- **Goal of the exercise**: Without the images, reproduce each line of the material exactly.

- **Data extract**:
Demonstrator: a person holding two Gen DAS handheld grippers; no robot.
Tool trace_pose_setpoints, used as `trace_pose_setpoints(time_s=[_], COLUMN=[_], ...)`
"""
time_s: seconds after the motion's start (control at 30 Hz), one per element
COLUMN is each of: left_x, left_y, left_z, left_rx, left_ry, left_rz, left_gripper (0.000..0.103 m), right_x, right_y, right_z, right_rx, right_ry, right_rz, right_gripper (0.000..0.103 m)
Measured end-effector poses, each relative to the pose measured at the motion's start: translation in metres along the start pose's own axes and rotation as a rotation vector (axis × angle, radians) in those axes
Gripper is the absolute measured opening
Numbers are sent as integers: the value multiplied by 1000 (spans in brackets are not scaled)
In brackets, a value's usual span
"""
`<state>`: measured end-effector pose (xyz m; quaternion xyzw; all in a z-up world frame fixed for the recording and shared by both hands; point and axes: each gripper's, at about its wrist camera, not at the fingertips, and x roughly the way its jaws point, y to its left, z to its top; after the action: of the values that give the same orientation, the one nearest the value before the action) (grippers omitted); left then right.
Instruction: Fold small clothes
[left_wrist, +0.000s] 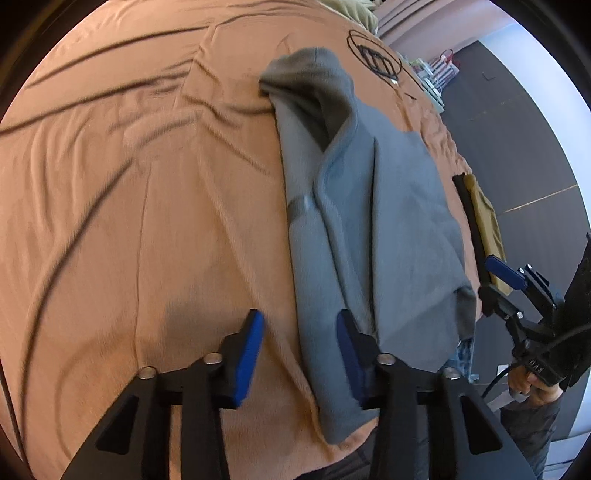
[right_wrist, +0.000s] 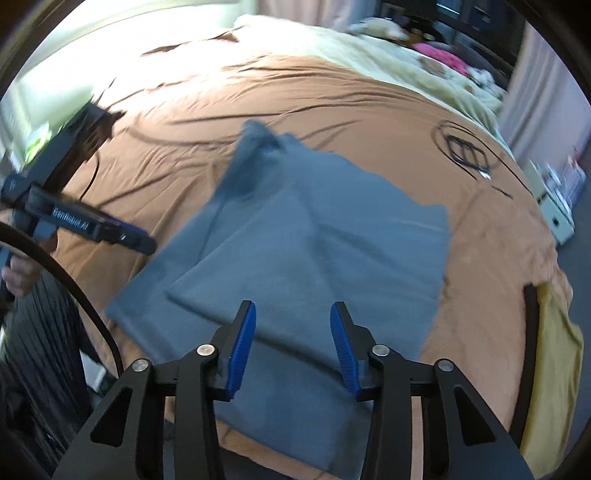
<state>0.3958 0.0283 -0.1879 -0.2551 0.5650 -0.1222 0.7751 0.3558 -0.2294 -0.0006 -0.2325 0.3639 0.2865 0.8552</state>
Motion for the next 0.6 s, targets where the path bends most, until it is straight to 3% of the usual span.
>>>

- **Your response**:
Demonstrator: a person holding two Gen DAS handheld grippers; no robot.
Tool trace_pose_setpoints, used as `trace_pose_setpoints(time_s=[_], COLUMN=[_], ...)`
"""
time_s: seconds after the motion's start (control at 30 Hz), one per element
COLUMN is each of: left_x, left_y, left_z, left_rx, left_ry, left_rz, left_gripper (0.000..0.103 m), right_x, right_y, right_z, right_rx, right_ry, right_rz, right_gripper (0.000..0.103 m)
Measured end-effector poses, each relative to the pose measured at the motion's start: translation in metres along the start pose's own axes and rotation as a rotation vector (axis × angle, radians) in those axes
Gripper is the absolute measured opening
Numbers are sent as integers: the value multiplied by 1000 (spans in brackets are not scaled)
In brackets, a value's usual span
"""
`<state>`: measured end-effector pose (xyz m; quaternion xyzw; all in a z-up world frame fixed for the recording and shared by both hands; point and axes: each gripper's, at about its wrist camera, not at the fingertips, and x roughly the way its jaws point, y to its left, z to its top; after the action: of the values that give the same orientation, the one nearest the value before the action) (grippers omitted); left then right.
Instruction: Fold small clothes
[left_wrist, +0.000s] 
[right_wrist, +0.000s] 
<state>0.3958 0.0283 -0.1879 -0.2551 0.5650 -0.1222 0.7751 0.3558 -0.2294 -0.0006 -0.2325 0.3639 0.2865 0.8552</state>
Motion for the next 0.6 s, targets where the path bends most, until it is straight to 3% of the usual span.
>>>

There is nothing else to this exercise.